Last Updated 12 September 2018, 06:03 IST

The experience centre is all about virtual reality (VR), artificial intelligence (AI) and the Internet of Things (IoT), the company says.

The Samsung design team is also winning acclaim for restoring a precious piece of Bengaluru heritage.

Mohandeep Singh, Senior Vice President, Mobile Business, Samsung India, told Metrolife retail experts helped the company design the space.

“The considerations were manifold. The first was that we did not want to change anything because it is an iconic structure. We wanted to maintain the architecture and get it renovated and restored in the right manner. The second was to gift back to the city art, culture, entertainment that Opera House was known for,” he says.

The restoration team retained every piece of wood it found in the building.

“This building is acoustically very sound. There’s a pillar at every entrance and this creates a sound-proofing that ensures that the sound cannot escape. The pillar maintains the acoustic integrity of this place. We didn’t change that,” he says. The design team accentuated what was already in place.

“The granite pillar carvings near the wall have only been repainted,” he explains. Multiple engineers came in to test the strength of the structure and certify its safety. “The lights have been brought in to make the place look bright and cheerful,” Singh says.

A/C challenge

The biggest challenge was to introduce air-conditioning without making or breaking the original structure.

Performance space

An outdoor performance is now ready inside the compound of Samsung Opera House. The company plans to invite musicians, artistes and stand-up comedians to perform. It will publish a schedule of events online.
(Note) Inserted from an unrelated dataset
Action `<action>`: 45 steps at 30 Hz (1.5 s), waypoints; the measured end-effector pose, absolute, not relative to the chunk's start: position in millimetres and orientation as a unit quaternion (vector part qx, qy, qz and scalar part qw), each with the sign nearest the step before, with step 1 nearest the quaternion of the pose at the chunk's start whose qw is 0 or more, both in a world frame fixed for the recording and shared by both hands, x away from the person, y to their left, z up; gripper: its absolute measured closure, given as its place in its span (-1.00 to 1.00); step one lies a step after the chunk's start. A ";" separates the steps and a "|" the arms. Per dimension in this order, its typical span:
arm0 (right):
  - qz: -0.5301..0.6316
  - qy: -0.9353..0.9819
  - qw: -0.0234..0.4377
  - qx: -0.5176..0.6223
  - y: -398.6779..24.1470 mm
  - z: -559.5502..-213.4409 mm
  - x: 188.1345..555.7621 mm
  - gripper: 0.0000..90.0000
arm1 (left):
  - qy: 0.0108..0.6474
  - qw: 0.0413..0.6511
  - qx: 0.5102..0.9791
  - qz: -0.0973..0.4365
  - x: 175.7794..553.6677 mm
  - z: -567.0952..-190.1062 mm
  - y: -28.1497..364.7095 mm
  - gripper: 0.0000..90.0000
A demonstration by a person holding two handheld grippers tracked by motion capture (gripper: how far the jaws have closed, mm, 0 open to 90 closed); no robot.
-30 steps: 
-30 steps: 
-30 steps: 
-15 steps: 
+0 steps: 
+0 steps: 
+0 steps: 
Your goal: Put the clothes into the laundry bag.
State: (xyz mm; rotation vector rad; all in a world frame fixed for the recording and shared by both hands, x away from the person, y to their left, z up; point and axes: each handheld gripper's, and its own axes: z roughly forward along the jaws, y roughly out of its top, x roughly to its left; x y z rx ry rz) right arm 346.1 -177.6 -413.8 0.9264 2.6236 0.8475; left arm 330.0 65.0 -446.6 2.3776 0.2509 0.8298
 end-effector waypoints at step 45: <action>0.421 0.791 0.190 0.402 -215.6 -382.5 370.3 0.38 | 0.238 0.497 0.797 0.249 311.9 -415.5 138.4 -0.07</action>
100+ years old, reckons history buff

Kiran Natarajan, IT professional, who curates the Bygone Bangalore vintage photo group, has been following the history of Opera House for years.

He has collected rare pictures which he shared with Metrolife. “It is a remarkable building that has undergone repurposing many times in the past 100 years,” he says.

He had assumed the formal name of the building was ‘New Opera’ as the sign was up there in neon, but a friend told him it was earlier known as ‘Opera House’.

The land was bought by contractor T C W Skipp in 1913. He later built a theatre there, so we can date the building to the late 1910s.

Skipp, incidentally, was also involved in the construction of the IISc main building and governmental buildings, Kiran says. “During that time, Opera House was mainly used as a venue for dances and theatrical performances. A few years after Skipp’s death, in 1939, his heirs sold the property to Indian owners, who planned to run it as a cinema, and that is possibly when the bright neon sign of ‘New Opera’ went up to highlight its earliest repurposing,” he says. It later became a hotchpotch arena where B-Grade movies vied were screened, and it was used as a convenient hangout at the end of Brigade Road.

Later, small shops selling a variety of things--from kebabs to handbags to cheap clothes---occupied the building. “In its fourth avatar, it has been restored quite classily by Samsung to be used as an integral, showcase zone,” he says.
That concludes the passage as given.